真吾は雪菜を背中にかばいながら、入れ替わるようにして突っ込んでいった。
苦しそうにあえぐ陣の腰には、不気味な角度でグルカナイフが刺さっていた。
陣は左手に持った動物解剖用メスを一薙ぎして真吾を威嚇すると同時に、右手で取り出したコンバットナイフを自分の腰にしがみついている人物の背中に突き立てた。
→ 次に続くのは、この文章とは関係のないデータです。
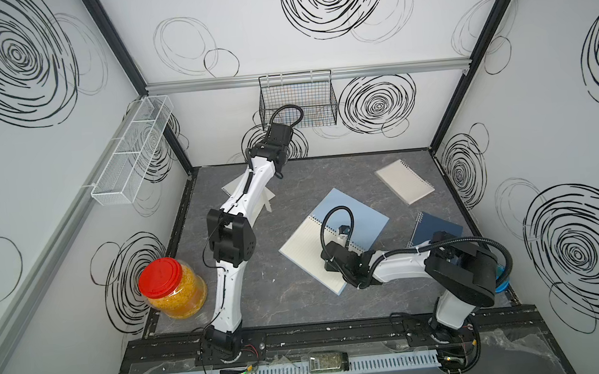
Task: Tear off pages from different notebooks
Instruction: Tear off the paper from the notebook, then place the paper at the center of the board.
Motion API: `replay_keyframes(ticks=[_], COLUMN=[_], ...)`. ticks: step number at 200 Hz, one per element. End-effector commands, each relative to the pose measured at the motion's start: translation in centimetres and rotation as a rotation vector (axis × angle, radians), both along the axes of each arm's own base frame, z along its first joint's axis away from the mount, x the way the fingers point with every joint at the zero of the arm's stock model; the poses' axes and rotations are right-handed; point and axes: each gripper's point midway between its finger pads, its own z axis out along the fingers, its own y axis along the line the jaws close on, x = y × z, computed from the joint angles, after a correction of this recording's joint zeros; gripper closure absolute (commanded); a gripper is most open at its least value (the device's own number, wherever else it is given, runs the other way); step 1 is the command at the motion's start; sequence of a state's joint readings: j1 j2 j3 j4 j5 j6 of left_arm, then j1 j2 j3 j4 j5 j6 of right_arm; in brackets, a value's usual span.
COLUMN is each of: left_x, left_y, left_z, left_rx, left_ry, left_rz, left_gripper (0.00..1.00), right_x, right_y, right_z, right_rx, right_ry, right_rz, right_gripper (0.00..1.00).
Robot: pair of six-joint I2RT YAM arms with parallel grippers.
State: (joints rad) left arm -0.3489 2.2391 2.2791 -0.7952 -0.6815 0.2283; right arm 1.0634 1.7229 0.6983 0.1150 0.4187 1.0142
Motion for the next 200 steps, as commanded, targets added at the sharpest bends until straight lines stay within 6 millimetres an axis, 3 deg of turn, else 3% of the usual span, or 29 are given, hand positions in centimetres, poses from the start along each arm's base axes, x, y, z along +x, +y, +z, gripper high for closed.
replay_keyframes(ticks=[1,38,63,91,124,139,168,200], left_x=[-0.4,-2.0,-3.9,-6.1,-7.7,-7.8,-7.0,-6.1], left_y=[0.4,-1.8,-3.4,-4.4,-5.0,-4.3,-1.3,4.0], left_z=[2.2,3.1,4.7,6.5,6.9,6.5,4.8,0.4], left_rx=[-0.034,-0.268,-0.478,-0.662,-0.799,-0.853,-0.961,-0.966], left_ry=[-0.050,-0.034,-0.054,-0.081,-0.075,-0.074,-0.083,-0.065], left_rz=[-0.004,-0.099,-0.172,-0.220,-0.252,-0.242,-0.170,-0.027], left_gripper=[1.00,1.00,1.00,1.00,1.00,1.00,1.00,1.00], right_x=[-9.5,-9.6,-9.4,-8.9,-8.2,-7.9,-7.7,-7.7], right_y=[-10.2,-11.3,-11.8,-11.9,-11.4,-11.4,-11.1,-10.7], right_z=[-8.9,-8.8,-8.4,-7.8,-7.1,-7.0,-7.2,-7.6], right_rx=[-0.369,-0.392,-0.394,-0.370,-0.342,-0.344,-0.342,-0.338], right_ry=[0.422,0.425,0.413,0.400,0.376,0.369,0.372,0.376], right_rz=[0.047,0.044,0.044,0.054,0.081,0.090,0.101,0.117], right_gripper=[0.96,0.94,0.93,0.93,0.93,0.92,0.92,0.92])
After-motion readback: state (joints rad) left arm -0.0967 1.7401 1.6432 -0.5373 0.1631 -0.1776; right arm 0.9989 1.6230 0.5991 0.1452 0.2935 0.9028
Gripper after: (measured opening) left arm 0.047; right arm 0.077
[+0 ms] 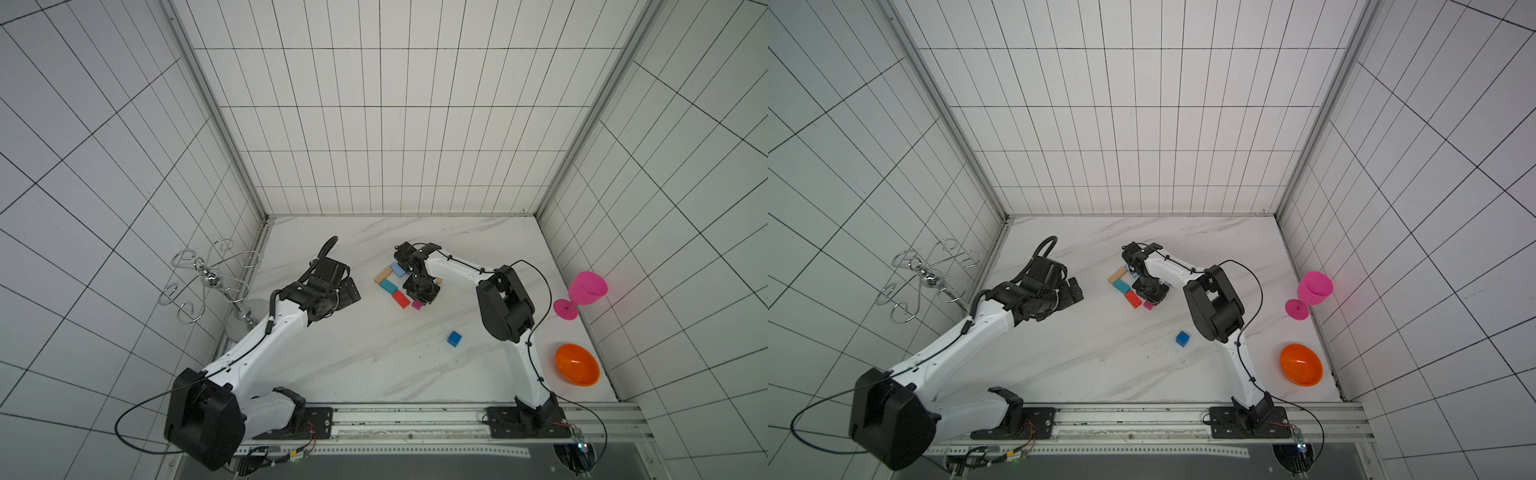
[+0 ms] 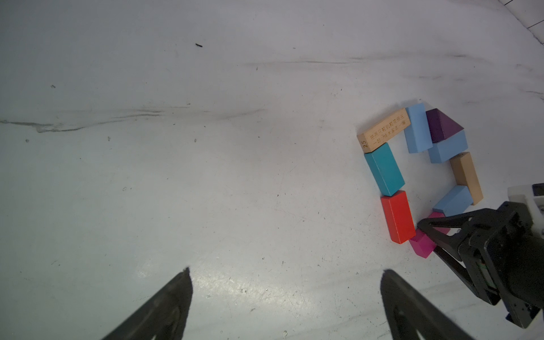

何とか束縛から逃れた陣は、右腰を押さえながら薮の中に姿を消した。
真吾は遠のいていく陣の気配を確認すると、薮から飛び出してきた人物に歩み寄った。
「章次…」
真吾は遠藤章次(男子4番)を優しく抱きかかえた。
「あ、あの野郎だけは…オ、オ、オレの手で……や、殺りた…かった。か、かお、香織の、か、敵だ…」
章次は苦しそうに呼吸をしながら言った。
「さ、沢渡、ゆ、許してくれ。…あ、あの世に、い、行ったら…ご、ご、五代に…謝るよ」
章次の言葉に、真吾は思わず目をつぶった。
「オ…オ、オレ…か、香織に…会えるかなあ……」
章次の目から光が消えつつあった。
雪菜は章次の手を握ると
「遠藤君、きっと…きっと会える。香織に会えるよ!」
と、叫んでいた。
「……」
章次の口が動いたが、雪菜は聞き取る事が出来なかった。
ゆっくりと閉じた目から一筋の涙が流れ落ちたのを最後に、体中から力が抜けた章次は二度と動く事はなかった。
真吾は章次の遺体を横たえると、胸の上で手を組ませて弔った。
泣きつづける雪菜を抱えるようにして立たせ、歩き始めた。
「礼を言うのは俺の方だ。ありがとう、章次」
真吾はつぶやくように言うと、ぐっと拳を握り締めた。